Stored data>
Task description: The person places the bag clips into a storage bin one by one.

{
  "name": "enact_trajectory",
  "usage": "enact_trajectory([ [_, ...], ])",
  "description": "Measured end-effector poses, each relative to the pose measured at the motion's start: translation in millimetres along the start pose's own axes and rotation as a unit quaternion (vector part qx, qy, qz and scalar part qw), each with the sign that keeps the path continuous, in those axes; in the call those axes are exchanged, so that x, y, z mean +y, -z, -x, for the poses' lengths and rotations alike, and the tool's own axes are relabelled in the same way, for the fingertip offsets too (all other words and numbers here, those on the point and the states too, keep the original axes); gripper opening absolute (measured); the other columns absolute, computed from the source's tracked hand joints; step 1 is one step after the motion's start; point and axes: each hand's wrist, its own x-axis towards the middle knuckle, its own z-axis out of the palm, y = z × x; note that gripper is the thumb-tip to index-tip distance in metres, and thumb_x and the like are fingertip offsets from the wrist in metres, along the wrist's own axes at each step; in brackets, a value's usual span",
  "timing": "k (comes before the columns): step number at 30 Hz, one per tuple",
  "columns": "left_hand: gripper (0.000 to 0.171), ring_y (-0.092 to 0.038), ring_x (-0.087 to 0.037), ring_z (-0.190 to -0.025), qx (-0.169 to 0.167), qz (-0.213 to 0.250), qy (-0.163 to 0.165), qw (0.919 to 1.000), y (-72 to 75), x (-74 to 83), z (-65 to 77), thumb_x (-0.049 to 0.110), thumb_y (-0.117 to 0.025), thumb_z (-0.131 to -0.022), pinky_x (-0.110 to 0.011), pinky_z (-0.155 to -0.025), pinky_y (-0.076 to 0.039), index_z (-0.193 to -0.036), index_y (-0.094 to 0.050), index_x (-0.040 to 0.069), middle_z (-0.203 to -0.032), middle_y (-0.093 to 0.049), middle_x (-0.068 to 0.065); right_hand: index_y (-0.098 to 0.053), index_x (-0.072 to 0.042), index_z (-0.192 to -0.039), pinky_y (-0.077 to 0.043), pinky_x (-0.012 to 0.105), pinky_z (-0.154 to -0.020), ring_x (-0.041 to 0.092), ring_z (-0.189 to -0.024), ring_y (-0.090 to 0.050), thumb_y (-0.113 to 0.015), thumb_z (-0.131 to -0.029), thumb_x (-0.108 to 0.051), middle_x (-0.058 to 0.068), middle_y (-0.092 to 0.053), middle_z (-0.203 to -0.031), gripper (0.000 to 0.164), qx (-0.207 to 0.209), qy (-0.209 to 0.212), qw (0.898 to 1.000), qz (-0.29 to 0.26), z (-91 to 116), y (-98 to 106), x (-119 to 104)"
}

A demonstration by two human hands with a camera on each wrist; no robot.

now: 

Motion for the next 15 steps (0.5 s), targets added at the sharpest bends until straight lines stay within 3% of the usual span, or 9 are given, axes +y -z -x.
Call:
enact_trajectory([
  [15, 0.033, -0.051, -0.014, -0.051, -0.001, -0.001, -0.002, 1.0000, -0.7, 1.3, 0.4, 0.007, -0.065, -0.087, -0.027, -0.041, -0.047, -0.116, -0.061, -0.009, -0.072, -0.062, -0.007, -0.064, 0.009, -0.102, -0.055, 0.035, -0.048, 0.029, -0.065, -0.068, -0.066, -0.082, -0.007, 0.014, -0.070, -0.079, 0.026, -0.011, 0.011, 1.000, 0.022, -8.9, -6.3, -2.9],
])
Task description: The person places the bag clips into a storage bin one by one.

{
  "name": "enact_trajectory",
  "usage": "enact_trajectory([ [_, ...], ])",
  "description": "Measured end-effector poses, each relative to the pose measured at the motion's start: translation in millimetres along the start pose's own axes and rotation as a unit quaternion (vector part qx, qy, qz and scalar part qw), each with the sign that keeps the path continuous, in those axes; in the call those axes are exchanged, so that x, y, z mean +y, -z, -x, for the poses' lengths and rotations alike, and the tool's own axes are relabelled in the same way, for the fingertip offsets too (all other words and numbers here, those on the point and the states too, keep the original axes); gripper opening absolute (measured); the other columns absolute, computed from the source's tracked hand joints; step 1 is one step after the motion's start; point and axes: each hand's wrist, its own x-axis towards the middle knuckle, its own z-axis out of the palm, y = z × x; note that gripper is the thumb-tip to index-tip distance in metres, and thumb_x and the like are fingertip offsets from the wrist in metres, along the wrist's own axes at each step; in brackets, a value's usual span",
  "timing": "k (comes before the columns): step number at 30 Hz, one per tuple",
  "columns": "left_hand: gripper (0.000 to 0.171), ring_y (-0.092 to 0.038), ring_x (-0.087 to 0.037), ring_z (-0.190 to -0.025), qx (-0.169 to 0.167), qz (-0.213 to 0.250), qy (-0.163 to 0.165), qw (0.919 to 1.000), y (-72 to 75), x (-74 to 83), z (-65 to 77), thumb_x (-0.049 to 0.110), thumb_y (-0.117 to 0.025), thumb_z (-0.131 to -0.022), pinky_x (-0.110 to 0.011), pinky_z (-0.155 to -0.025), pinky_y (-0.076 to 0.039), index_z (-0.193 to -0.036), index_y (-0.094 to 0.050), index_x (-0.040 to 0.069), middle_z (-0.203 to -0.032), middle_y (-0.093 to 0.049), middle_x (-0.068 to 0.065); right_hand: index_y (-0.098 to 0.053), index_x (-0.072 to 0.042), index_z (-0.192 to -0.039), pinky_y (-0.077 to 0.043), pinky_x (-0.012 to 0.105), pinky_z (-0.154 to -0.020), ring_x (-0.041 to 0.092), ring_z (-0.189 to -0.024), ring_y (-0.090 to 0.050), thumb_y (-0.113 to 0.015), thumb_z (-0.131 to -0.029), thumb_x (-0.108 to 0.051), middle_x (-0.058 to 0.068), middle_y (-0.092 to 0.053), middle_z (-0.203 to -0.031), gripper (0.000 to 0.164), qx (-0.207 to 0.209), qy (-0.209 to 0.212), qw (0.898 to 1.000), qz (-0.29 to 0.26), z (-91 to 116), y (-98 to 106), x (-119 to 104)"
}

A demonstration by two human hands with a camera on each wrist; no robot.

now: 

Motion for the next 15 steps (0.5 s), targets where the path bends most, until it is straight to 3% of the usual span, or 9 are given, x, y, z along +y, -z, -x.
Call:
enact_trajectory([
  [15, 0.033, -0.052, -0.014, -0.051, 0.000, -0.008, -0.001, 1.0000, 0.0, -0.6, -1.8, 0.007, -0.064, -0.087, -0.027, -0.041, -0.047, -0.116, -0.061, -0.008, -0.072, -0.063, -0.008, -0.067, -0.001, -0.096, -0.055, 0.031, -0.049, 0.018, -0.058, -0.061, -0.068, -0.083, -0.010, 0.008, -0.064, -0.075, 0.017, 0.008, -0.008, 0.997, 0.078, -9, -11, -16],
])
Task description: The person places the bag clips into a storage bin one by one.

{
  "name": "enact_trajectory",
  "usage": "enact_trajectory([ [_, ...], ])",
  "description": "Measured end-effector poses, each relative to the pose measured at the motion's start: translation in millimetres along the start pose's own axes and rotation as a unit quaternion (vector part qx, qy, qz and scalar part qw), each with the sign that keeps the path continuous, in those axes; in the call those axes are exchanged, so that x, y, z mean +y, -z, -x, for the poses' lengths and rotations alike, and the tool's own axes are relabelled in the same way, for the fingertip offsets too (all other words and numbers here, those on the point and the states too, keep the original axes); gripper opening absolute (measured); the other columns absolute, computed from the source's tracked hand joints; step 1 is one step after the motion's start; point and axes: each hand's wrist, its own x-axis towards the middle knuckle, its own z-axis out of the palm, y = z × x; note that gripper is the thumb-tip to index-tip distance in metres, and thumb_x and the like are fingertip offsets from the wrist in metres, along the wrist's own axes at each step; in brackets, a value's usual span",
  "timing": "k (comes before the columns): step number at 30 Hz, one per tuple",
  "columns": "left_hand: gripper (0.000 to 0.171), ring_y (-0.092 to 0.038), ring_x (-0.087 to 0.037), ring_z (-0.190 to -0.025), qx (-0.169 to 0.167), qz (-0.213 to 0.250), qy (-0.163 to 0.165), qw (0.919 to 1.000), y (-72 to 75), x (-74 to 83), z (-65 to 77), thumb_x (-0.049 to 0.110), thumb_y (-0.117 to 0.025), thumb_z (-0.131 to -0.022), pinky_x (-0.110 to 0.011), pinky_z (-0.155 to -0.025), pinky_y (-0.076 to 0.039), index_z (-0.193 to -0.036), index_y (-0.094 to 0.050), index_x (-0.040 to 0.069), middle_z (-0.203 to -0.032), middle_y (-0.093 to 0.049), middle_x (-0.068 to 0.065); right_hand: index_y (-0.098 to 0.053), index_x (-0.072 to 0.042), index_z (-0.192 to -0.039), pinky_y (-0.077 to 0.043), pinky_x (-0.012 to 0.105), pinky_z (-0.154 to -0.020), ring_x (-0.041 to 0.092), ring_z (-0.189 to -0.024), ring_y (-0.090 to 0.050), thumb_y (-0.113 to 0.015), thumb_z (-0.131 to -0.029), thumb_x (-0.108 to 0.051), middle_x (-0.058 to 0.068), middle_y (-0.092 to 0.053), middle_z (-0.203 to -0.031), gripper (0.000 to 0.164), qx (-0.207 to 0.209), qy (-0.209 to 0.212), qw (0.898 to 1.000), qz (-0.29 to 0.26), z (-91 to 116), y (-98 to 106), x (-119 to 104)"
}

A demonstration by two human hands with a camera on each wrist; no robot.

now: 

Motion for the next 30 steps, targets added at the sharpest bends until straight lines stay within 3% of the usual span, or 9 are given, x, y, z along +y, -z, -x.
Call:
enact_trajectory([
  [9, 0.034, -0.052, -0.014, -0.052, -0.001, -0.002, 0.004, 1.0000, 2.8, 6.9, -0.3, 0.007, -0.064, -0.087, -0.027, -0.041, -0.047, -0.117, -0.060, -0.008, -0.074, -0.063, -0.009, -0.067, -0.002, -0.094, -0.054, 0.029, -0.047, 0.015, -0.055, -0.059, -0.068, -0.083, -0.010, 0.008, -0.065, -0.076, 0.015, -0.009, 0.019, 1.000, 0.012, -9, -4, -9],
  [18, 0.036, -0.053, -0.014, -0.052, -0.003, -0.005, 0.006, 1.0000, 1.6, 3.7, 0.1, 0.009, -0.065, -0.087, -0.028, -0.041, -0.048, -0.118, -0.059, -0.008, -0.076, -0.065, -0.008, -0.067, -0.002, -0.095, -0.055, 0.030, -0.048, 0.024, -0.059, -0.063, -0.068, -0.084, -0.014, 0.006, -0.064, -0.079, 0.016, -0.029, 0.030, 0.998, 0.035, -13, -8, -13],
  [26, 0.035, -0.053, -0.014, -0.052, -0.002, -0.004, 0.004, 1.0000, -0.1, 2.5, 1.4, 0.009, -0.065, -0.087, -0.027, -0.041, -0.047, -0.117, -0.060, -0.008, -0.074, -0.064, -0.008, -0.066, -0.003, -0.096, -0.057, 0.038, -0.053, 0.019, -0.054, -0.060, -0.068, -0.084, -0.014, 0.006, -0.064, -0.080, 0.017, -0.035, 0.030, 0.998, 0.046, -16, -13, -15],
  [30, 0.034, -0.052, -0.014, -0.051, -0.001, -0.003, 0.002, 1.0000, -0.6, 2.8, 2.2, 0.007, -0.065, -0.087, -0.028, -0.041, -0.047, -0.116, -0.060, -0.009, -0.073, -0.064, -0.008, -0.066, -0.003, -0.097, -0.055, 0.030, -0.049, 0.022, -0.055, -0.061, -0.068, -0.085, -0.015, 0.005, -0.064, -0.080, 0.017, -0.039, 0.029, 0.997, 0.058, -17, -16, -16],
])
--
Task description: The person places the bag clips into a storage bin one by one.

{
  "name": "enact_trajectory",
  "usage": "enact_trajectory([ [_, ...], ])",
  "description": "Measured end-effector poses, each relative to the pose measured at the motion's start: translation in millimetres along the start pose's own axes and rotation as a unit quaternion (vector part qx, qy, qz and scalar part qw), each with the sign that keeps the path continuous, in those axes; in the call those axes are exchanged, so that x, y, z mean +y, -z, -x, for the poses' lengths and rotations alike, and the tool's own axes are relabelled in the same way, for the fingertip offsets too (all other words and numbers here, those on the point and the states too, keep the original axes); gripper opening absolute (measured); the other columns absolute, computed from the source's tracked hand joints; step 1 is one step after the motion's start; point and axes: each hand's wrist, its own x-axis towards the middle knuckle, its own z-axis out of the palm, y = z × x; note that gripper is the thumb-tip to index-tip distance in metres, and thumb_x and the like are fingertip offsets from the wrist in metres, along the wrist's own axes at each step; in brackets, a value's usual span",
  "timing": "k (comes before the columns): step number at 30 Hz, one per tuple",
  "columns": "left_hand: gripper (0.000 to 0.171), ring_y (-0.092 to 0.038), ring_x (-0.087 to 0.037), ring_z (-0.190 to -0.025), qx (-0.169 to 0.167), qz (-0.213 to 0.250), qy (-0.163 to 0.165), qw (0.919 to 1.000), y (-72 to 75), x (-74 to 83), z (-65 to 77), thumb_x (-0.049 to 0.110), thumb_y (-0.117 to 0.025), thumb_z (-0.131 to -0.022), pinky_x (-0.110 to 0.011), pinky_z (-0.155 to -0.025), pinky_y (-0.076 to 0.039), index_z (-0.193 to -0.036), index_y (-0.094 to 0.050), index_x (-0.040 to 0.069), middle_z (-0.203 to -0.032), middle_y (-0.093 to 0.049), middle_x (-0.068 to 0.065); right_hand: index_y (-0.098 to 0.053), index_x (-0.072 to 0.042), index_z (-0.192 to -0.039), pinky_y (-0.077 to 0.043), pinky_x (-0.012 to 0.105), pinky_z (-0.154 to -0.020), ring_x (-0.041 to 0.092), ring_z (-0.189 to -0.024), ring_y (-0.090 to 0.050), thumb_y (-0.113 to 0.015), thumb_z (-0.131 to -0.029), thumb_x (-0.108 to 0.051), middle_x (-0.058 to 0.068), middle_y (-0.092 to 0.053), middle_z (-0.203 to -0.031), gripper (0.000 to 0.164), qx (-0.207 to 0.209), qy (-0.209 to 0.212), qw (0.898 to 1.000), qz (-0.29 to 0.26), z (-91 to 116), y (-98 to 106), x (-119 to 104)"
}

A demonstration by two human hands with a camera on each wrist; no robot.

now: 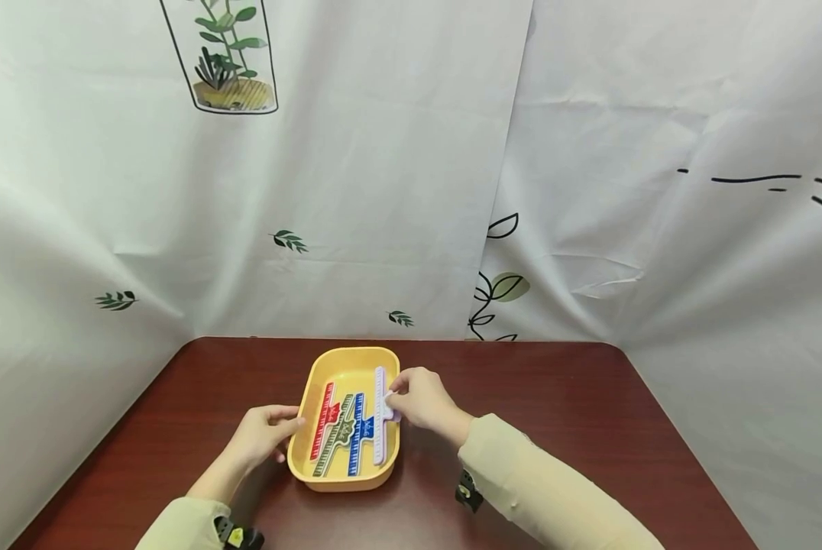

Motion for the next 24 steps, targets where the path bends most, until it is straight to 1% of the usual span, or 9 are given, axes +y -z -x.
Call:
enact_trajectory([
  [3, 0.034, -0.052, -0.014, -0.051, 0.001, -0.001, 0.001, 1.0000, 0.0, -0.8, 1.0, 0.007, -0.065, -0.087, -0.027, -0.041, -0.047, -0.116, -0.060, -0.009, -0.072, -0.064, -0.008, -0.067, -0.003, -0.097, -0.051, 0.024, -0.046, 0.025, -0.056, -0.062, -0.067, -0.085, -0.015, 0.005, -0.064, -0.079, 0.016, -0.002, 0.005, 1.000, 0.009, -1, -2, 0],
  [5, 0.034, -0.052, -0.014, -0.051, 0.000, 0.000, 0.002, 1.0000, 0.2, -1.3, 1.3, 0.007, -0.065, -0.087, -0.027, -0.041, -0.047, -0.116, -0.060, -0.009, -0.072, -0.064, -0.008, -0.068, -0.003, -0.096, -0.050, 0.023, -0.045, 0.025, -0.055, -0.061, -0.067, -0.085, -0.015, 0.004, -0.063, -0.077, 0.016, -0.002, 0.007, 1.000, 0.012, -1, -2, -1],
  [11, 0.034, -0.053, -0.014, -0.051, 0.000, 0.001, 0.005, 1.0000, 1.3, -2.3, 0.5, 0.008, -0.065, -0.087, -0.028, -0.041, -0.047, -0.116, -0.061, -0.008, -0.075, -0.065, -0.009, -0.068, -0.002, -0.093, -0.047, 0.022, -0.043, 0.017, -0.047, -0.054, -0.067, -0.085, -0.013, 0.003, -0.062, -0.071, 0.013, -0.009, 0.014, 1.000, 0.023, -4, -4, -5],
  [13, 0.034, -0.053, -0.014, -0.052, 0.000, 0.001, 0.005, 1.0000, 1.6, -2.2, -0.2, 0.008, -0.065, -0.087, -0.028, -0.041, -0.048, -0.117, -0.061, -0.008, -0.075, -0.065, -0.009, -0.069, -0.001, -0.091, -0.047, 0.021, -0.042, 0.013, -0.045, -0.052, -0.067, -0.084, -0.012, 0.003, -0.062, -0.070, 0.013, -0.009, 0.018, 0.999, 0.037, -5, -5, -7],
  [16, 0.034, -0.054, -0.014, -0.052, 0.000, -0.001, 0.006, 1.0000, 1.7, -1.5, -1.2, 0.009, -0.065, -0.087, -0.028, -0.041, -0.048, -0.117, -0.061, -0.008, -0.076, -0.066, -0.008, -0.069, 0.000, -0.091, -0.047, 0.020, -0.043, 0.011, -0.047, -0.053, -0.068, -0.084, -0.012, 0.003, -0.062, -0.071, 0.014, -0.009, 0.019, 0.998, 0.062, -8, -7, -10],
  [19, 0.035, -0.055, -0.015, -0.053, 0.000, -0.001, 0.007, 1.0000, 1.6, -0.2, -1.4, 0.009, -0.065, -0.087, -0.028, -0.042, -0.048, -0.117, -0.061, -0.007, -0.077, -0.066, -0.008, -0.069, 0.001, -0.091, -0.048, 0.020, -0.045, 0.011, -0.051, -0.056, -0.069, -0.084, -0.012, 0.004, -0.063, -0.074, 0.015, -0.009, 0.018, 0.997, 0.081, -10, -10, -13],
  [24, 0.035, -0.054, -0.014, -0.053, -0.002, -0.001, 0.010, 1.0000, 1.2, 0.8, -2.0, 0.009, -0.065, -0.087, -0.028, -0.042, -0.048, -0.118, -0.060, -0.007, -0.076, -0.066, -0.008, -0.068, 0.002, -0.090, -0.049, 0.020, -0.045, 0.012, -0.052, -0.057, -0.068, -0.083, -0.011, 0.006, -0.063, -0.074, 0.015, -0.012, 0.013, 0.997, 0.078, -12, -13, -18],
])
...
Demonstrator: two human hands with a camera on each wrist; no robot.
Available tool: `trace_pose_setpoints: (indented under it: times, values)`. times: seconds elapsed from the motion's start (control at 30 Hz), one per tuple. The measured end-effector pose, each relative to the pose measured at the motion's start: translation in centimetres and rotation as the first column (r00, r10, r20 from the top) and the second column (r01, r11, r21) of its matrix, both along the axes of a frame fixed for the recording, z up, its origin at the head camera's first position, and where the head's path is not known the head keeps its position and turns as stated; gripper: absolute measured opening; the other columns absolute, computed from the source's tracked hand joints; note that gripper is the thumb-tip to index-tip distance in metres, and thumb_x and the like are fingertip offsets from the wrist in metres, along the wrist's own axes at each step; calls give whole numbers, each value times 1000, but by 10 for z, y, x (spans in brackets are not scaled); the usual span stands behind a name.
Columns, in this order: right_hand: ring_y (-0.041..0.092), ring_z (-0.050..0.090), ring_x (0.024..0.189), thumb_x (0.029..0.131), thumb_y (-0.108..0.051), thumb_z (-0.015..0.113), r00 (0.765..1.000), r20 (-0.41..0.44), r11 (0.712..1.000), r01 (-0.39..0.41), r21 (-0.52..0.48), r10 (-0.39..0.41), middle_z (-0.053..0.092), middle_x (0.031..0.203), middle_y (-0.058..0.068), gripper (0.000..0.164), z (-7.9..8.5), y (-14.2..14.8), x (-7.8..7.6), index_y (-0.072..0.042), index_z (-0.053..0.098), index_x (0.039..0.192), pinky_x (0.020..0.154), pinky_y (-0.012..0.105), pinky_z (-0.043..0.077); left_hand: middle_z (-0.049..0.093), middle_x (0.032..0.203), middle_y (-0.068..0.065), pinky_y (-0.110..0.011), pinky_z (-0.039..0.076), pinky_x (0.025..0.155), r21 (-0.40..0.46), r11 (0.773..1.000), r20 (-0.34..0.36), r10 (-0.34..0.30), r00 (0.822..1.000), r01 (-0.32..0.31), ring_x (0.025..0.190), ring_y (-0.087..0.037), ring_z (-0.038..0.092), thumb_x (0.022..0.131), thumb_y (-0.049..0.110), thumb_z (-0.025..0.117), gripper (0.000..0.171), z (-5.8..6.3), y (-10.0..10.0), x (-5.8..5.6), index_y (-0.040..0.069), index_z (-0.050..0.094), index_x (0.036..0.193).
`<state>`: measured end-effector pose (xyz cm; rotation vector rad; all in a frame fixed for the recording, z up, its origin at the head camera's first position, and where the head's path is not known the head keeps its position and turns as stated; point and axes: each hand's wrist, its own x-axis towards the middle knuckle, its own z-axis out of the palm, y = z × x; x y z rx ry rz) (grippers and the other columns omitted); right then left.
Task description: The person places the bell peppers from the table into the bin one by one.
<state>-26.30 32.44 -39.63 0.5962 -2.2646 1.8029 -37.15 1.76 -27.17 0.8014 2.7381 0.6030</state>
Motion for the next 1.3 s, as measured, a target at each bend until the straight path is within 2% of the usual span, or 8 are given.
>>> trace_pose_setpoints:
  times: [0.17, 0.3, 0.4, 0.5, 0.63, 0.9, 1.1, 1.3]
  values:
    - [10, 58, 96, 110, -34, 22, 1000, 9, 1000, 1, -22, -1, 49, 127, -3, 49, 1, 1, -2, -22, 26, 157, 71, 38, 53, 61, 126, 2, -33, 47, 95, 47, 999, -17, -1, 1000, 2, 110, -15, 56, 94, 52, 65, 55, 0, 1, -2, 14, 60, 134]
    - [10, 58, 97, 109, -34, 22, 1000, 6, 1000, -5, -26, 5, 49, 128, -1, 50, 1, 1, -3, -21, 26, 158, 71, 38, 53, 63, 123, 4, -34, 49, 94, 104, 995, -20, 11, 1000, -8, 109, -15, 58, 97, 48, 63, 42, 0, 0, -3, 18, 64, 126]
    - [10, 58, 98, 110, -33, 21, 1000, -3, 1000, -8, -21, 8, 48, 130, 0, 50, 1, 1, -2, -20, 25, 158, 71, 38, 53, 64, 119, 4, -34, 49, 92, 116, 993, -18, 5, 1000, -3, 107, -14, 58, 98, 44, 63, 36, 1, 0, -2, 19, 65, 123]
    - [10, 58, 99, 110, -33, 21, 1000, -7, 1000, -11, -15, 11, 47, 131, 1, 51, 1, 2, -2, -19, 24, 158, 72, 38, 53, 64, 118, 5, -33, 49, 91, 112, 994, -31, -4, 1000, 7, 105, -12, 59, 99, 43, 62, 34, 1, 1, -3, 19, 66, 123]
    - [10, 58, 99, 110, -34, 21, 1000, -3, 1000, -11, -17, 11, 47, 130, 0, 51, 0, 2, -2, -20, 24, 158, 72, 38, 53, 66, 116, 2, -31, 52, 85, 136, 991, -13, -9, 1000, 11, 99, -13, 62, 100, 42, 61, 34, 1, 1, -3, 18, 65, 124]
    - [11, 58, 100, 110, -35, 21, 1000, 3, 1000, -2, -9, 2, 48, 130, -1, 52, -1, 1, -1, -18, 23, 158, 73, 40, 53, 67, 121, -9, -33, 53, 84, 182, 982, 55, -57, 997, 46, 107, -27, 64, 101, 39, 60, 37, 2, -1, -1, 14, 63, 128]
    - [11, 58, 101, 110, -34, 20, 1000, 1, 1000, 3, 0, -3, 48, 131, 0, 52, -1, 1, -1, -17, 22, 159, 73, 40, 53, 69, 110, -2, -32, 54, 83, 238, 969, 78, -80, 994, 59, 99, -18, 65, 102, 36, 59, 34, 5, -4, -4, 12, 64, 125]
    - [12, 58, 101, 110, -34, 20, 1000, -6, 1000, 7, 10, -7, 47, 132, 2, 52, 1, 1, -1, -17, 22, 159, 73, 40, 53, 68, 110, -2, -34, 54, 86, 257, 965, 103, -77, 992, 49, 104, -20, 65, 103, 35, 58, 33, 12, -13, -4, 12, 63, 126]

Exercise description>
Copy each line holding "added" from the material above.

Answer space>
Motion for the next 15 steps (0.5 s), targets added at the sharpest bends until straight lines stay within 3% of the usual span, or 9 are given, axes +y -z -x.
Motion for the next 30 steps, targets added at the sharpest bends until straight lines stay within 3% of the usual span, or 9 are given, x, y, z along +y, -z, -x.

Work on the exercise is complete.